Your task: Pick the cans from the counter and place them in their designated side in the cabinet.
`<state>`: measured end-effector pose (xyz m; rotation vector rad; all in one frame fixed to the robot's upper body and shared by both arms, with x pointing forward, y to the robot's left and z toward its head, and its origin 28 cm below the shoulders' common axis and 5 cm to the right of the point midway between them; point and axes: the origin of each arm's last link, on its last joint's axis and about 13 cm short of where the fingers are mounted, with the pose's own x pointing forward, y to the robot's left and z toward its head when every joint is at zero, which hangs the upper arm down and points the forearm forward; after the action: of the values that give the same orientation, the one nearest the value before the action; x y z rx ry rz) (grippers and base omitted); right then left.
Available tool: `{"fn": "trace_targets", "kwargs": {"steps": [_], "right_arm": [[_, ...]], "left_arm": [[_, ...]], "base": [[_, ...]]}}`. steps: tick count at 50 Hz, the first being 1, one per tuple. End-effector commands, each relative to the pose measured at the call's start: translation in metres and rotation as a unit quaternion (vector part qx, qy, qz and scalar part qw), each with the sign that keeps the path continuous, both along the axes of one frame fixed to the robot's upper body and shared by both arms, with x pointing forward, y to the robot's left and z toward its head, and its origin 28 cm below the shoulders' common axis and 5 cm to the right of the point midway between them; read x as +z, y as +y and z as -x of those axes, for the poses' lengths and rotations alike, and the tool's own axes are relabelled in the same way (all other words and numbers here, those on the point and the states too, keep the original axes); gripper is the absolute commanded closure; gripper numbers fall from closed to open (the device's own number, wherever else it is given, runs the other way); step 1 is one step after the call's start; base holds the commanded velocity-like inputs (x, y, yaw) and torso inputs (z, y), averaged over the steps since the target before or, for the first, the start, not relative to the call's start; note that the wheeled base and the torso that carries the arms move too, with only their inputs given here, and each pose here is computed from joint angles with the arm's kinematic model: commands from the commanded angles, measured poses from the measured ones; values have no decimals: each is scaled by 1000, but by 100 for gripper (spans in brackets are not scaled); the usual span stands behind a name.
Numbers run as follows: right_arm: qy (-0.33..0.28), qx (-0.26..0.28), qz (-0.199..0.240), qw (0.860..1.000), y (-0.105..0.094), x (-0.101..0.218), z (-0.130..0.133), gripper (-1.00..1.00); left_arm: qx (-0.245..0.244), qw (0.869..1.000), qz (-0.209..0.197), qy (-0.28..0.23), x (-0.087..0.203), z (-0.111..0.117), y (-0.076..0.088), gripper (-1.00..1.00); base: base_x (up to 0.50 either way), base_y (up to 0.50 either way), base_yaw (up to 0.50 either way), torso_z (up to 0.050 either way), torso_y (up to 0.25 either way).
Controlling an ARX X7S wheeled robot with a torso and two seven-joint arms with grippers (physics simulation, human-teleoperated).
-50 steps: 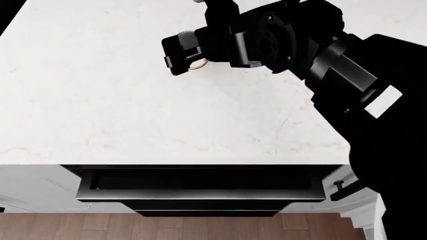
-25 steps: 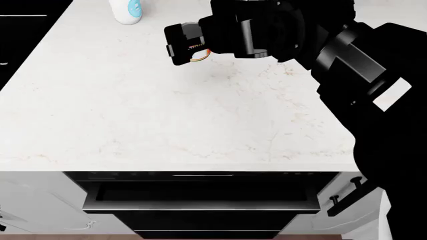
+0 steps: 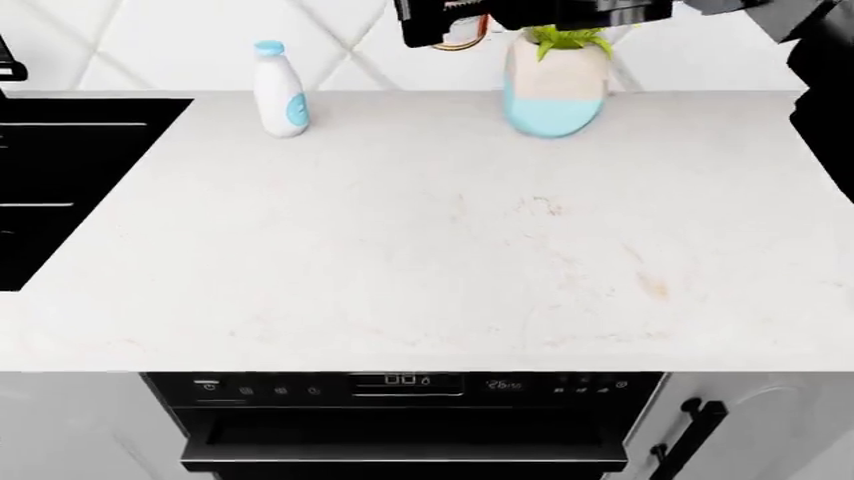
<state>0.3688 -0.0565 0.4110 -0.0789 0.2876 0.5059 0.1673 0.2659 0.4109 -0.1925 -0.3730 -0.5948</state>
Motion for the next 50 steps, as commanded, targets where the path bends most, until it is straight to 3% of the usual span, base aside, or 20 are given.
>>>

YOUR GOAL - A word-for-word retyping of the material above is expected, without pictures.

REPLY -
Your task: Pick the cans from the counter and place them in their designated side in the cabinet.
`<state>`: measured end-effector pose (xyz m; rotation vector rad; all in one frame fixed to the robot's upper body and shared by both arms, with x pointing forward, y to the robot's left and z toward its head, and its origin 28 cm below the shoulders' common axis and 5 cm to the right of the point midway between them; point and axes: the origin of each arm's last link, on its last joint's axis and about 13 cm short of where the fingers are mounted, with the pose's own x pointing forward, y to the robot's left and z toward its head when every joint is at zero, which hangs the upper arm down and points the forearm forward; after the action: of the values that give the same orientation, the one nearest the value before the action; x y z rx ry rz) (grippers and base omitted); right then left.
Available tool: `{"fn": "trace_targets", "kwargs": {"steps": [_], "right_arm": [[_, ...]], "left_arm": [[_, ...]], "base": [[_, ...]]}}`. steps: tick count at 50 Hz, the first being 1, one per tuple. End-effector commands, each relative to the pose measured at the call's start: translation in metres and rotation as a unit quaternion (vector part qx, qy, qz and scalar part qw), each with the sign that keeps the path continuous, both along the axes of one frame fixed to the robot's upper body and shared by both arms, with x pointing forward, y to the robot's left and z toward its head, and its origin 28 cm below the shoulders' common axis and 5 cm to the right of the point midway between them; read x as +z, y as +y and z as -x of those axes, for the poses' lengths and rotations alike, and the tool's own axes are relabelled in the same way (all other words and numbers here, those on the point and the states too, keep the original axes); gripper is the absolute commanded closure; gripper numbers fall from closed to open (the device's own number, wherever else it is given, runs the other way); step 1 is one step after the call's start; base holds the commanded velocity-like inputs (x, y, yaw) and torso inputs (z, y), averaged over the steps since the target before or, for the first, the start, not relative to the call's start; note that the wheeled base and the torso that carries the arms move too, with only their inputs given here, and each pose here is computed from joint angles with the arm's kinematic model: commands from the commanded angles, measured poses from the measured ones; values have no decimals: each is scaled by 1000, but by 100 for gripper (spans in brackets are not scaled); the usual span stands behind a name.
Numbers run as follows: right_arm: qy (-0.33..0.28), qx (-0.26..0.28), qz (-0.199..0.240), qw (0.860..1.000), y (-0.105..0.094), x (-0.101..0.218), z (-0.130..0.133), gripper (-1.00..1.00); left_arm: qx (-0.245..0.244), qw (0.869..1.000), qz (-0.209..0.197), qy (-0.28..0.23), x (-0.087..0.203), z (-0.111..0.117), y (-0.076..0.088), gripper (-1.00..1.00); base: base_x (up to 0.50 either way), base_y (up to 0.50 either way), base_yaw (up to 0.50 either way), torso_z (up to 0.050 either way), torso_y (up to 0.25 either way).
Controlling an ARX X7S wheeled robot with a torso and two seven-joint arms with grippers (physics simulation, human-teleoperated).
-50 steps: 
-25 steps: 
+0 steps: 
<state>0.3688 -0.0565 0.4110 -0.0789 0.2876 0.5059 0.1673 0.2659 0.4109 -0.1925 -0.3730 -0.5948</state>
Motion for the next 50 steps, as commanded, targets where the path bends most, until it is straight to 3% of the usual span, base aside, or 20 are given.
>>>

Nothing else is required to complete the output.